Hansi, the Girl who Loved the Swastika
- Author: Maria Anne Hirschmann
- Publication date: 1968

= Hansi, the Girl who Loved the Swastika =

Autobiographical book

Hansi: The Girl who Loved the Swastika is an autobiographical book by Czech-born American author Maria Anne Hirschmann. Originally published as I Changed Gods in 1968, it was more popularly released in 1973 as Hansi: The Girl Who Loved the Swastika,  which according to her Amazon biography, sold more than 400,000 copies and was translated into several languages including Polish and Russian. Later editions are titled Hansi: The Girl who Left the Swastika. Her autobiography was also published as a comic book by Spire Christian Comics.

The book chronicles Hirschmann's early childhood as an orphan and her subsequent indoctrination by the Hitler Youth after the Nazi invasion of Czechoslovakia. At the end of World War II she fled from the Soviet-occupied territories to those controlled by the American army. Hirschmann describes her disillusionment with the Nazi ideology, which she calls brainwashing. She comes to repudiate Nazism and develops a great appreciation for the American people. The book concluded with her immigration to the United States where she founded a Christian ministry. Hirschmann has led Hansi Ministries since 1974 and released several more books discussing her youth and her religious beliefs.

==Comic book adaptation==
In 1973, Hansi: The Girl who Loved the Swastika became one of Spire Christian Comics biographical series. Based on the autobiography, it was drawn by Al Hartley, a comic veteran whose career dated back to the 1940s, who became a born-again Christian later in life.

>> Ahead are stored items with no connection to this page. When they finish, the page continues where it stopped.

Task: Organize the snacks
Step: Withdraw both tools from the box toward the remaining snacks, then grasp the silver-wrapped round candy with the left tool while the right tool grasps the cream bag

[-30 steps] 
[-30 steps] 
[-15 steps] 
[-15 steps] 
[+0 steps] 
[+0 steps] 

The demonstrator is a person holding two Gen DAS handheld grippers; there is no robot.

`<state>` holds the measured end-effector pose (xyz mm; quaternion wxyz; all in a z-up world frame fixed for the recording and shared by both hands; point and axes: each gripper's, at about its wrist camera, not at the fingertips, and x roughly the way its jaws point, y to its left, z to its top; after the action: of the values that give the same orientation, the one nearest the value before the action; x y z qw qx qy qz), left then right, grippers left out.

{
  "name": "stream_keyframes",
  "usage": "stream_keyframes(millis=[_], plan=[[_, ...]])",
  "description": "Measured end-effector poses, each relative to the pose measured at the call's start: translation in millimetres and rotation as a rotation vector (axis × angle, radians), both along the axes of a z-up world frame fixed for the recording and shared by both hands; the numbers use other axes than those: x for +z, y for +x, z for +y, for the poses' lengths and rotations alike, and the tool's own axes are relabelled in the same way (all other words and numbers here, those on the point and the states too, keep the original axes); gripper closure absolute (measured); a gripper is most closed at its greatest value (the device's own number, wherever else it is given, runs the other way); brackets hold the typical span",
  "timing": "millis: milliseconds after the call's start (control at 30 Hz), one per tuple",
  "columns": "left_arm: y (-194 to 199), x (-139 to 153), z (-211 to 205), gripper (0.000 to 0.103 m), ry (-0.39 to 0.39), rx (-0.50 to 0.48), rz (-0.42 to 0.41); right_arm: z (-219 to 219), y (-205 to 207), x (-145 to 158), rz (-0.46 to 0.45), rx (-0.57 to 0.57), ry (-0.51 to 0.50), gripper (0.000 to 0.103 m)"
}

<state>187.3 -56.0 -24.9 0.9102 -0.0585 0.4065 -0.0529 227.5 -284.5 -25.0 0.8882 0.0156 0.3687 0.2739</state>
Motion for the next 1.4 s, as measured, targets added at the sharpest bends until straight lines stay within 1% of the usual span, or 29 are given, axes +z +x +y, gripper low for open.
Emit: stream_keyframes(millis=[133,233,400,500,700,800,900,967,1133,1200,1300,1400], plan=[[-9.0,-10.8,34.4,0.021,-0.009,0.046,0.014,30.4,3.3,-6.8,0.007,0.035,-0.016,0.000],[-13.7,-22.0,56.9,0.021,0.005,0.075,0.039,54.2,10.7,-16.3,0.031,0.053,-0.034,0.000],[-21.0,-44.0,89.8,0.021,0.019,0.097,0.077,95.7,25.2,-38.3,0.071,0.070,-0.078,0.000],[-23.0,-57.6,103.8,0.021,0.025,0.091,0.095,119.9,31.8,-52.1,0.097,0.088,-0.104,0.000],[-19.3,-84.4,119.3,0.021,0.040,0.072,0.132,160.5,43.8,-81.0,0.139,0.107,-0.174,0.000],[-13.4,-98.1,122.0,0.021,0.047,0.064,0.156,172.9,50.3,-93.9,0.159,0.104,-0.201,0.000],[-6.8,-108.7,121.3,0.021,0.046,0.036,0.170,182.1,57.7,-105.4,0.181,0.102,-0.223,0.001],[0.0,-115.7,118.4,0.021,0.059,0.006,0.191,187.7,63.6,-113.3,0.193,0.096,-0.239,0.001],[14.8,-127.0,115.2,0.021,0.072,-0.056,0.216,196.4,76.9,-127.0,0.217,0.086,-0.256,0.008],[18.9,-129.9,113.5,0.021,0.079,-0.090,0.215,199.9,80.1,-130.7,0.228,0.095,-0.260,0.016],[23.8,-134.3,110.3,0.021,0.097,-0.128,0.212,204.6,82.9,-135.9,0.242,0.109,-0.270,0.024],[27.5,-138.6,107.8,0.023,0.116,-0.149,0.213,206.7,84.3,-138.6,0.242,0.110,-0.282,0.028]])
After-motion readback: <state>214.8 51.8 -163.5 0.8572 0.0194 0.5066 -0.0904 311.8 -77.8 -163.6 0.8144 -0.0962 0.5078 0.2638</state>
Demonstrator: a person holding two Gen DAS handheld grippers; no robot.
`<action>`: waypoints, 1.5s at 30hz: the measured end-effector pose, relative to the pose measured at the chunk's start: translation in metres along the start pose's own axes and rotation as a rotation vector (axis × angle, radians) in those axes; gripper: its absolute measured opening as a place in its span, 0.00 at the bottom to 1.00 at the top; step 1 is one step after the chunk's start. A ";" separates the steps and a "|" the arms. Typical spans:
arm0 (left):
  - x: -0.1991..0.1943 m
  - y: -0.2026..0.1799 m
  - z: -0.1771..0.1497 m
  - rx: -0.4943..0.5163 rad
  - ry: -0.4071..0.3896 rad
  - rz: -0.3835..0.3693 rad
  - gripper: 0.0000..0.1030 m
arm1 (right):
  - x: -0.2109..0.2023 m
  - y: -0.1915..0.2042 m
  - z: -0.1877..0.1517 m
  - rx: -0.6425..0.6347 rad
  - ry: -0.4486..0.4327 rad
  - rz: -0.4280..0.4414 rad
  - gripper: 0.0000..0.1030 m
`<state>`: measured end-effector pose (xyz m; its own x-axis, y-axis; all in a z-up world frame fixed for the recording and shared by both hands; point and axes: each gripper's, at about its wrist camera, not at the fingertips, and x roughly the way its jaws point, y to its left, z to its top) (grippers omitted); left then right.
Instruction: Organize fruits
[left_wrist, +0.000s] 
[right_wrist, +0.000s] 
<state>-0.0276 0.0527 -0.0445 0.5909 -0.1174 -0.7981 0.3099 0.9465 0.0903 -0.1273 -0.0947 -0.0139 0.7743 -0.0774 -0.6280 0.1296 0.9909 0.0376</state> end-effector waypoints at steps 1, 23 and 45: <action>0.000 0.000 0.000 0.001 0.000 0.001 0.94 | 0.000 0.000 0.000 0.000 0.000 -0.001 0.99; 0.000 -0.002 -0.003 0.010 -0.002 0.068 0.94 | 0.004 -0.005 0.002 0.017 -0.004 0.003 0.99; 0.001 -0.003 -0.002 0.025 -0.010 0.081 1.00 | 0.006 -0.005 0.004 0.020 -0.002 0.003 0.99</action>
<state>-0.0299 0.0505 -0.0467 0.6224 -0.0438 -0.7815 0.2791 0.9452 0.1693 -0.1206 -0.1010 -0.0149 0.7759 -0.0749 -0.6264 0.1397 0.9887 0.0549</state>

Comic book historian Fredrik Strömberg, in his 2010 book Comic Art Propaganda: A Graphic History, stated, "it's quite a fascinating story and becomes even more so when you know that it was based on a true story. The Hansi comic book was part of a series of biographies of famous Christians in the 1970s... the Hansi comic book was based on the autobiography of Maria Anne Hirschmann, who actually lived through most of what is described in the comic."

=== Plot ===

Hansi is a naïve young peasant girl in Sudetenland, who is mesmerized by the Führer and reading books. After the Sudetenland is transferred from Czechoslovakia to Germany in October 1938, she welcomes the Sudetenland "going home to the Reich". She wins a contest, organized by Adolf Hitler, that picks students for special training in National socialist schools in Prague. Her mother is delighted, but warns her in advance to "never forget Jesus Christ". As Hansi arrives in Prague, she is educated into antisemitism, but has doubts since Jesus himself was a Jew. Still, despite people informing her about the famine and horrors of the war she remains enthusiastic about Hitler.

Hansi is also in love with a German U-boat sailor named Rudy, but his parents disapprove of the marriage because she is just a peasant. Since she doesn't want to break him and his parents apart she breaks the relationship off. By now Hansi is so brainwashed that she condemns the Bible as "outdated" and only fit for "cowards and weaklings". As the war progresses Hansi and other people have to evacuate Prague because the Russians are on their way. Despite other people around her realizing that the war is a lost cause, Hansi remains confident in the Führer. She is sent off to a Russian prisoner camp, where she and other girls have to work in slave labor and become victim of rape, except for Hansi who is too skinny to be taken advantage of by the men. Hansi and a girlfriend decide to escape to the American prisoner camps, despite her friend's objections about the USA. They manage to cross the border safely and escape Red Army soldiers trying to shoot refugees. Despite all the misery around her, Hansi still has her faith in Jesus. As Hansi reaches the American prisoner camp, she is amazed how well the American soldiers treat her. As the war is over and Germany lies in rubble Hansi decides to become a teacher.

Then it turns out Rudy is still alive. They become a couple again, but after a year they feel something "is missing from their lives". Rudy re-introduces Hansi to the Bible, but she feels unsure whether she can still believe as she suffered through so much misery. Over the years she and Rudy raise a family and become good Christians. They travel to the US, where Hansi wonders whether all the materialism "obscured God's blessings" and made her students "troubled" and "unsure where to give their allegiance". As Hansi takes the flag salute, she is finally convinced about the goodness of the United States, when she hears the phrase "one nation under God", because "it's all right to love what God has blessed". Now Rudy and Hansi decide to promote the Bible to young people and explain the splendor of America's freedom.